TASK INSTRUCTIONS: Copy each line containing the word "give" from the records that follow, please.

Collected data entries
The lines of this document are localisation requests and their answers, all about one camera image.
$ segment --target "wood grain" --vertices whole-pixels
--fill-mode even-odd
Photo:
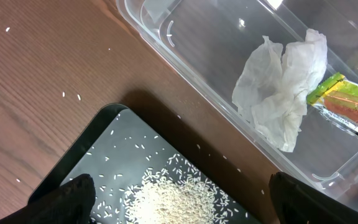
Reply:
[[[141,41],[111,2],[97,0],[0,0],[0,218],[26,205],[112,102],[132,108],[261,221],[275,221],[267,184],[277,168]]]

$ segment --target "white tissue paper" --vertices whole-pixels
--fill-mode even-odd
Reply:
[[[293,152],[306,96],[324,77],[327,41],[323,34],[308,29],[305,42],[287,45],[263,36],[265,43],[248,58],[236,83],[232,102],[238,113],[254,125],[277,148]]]

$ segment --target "clear plastic container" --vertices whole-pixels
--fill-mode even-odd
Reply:
[[[328,40],[325,78],[358,83],[358,1],[116,0],[124,18],[190,85],[279,169],[358,211],[358,139],[313,107],[294,152],[279,151],[240,119],[231,96],[263,35],[286,45],[307,28]]]

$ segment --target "food packet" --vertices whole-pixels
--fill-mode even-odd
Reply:
[[[358,84],[336,73],[312,91],[307,102],[341,129],[358,137]]]

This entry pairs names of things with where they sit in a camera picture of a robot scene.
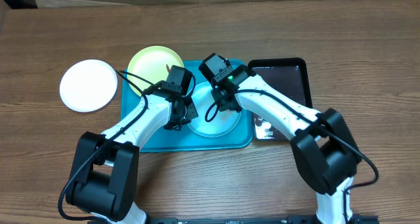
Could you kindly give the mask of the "light blue plate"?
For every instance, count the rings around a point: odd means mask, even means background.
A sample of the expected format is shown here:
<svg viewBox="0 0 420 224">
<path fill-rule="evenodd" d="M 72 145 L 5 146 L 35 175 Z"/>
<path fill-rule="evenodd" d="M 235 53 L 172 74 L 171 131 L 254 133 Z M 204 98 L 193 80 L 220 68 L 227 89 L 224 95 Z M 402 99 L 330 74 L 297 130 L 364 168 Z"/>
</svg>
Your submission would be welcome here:
<svg viewBox="0 0 420 224">
<path fill-rule="evenodd" d="M 212 87 L 208 82 L 201 82 L 196 85 L 192 100 L 198 112 L 198 117 L 194 118 L 188 124 L 188 127 L 194 133 L 203 137 L 220 137 L 234 129 L 241 114 L 230 110 L 217 112 L 216 117 L 211 122 L 206 122 L 205 113 L 214 102 L 211 90 Z"/>
</svg>

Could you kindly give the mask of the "yellow plate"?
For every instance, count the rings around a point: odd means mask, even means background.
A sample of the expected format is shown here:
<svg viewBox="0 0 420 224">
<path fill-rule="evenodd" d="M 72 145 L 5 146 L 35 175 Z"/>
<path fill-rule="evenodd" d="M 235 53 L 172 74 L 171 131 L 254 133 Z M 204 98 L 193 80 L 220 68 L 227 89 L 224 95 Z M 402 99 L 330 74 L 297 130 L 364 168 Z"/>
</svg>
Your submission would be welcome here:
<svg viewBox="0 0 420 224">
<path fill-rule="evenodd" d="M 140 50 L 131 59 L 127 72 L 145 79 L 145 82 L 132 75 L 127 79 L 142 91 L 161 80 L 166 80 L 172 66 L 183 67 L 182 59 L 172 49 L 164 46 L 151 46 Z"/>
</svg>

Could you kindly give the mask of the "white pink-rimmed plate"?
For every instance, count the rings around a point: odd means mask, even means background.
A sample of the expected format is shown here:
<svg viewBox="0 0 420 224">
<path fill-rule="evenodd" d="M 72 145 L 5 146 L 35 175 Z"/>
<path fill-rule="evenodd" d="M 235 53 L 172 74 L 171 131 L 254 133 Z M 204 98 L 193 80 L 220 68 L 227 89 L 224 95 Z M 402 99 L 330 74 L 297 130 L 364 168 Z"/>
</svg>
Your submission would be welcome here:
<svg viewBox="0 0 420 224">
<path fill-rule="evenodd" d="M 115 70 L 97 59 L 83 60 L 70 67 L 60 81 L 62 102 L 76 112 L 94 112 L 113 99 L 118 86 Z"/>
</svg>

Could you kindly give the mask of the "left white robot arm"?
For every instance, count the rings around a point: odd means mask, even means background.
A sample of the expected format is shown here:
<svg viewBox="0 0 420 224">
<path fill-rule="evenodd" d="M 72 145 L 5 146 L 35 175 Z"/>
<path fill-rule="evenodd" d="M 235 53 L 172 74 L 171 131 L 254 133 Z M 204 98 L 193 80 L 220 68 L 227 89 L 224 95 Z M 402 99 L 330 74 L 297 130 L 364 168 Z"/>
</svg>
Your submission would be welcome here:
<svg viewBox="0 0 420 224">
<path fill-rule="evenodd" d="M 135 204 L 141 148 L 161 127 L 179 129 L 197 116 L 189 82 L 161 81 L 142 92 L 137 106 L 100 134 L 86 132 L 77 142 L 68 182 L 58 198 L 58 211 L 68 220 L 63 203 L 87 212 L 84 221 L 144 223 Z"/>
</svg>

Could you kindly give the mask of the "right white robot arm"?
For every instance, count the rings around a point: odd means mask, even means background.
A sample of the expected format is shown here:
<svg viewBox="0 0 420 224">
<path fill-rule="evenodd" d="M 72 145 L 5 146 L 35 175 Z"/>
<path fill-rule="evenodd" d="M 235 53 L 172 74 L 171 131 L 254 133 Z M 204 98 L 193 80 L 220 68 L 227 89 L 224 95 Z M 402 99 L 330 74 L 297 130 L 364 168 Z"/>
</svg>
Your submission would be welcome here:
<svg viewBox="0 0 420 224">
<path fill-rule="evenodd" d="M 362 161 L 342 115 L 303 106 L 269 86 L 241 65 L 205 74 L 223 110 L 248 110 L 261 116 L 289 140 L 300 176 L 316 192 L 318 223 L 350 223 L 350 190 Z"/>
</svg>

EXERCISE ANSWER:
Could you kindly give the mask of the "light blue plate"?
Could you kindly give the mask of the "yellow plate"?
Could you kindly give the mask of the "white pink-rimmed plate"?
Could you kindly give the mask of the "left white robot arm"?
Could you kindly give the mask of the "right white robot arm"?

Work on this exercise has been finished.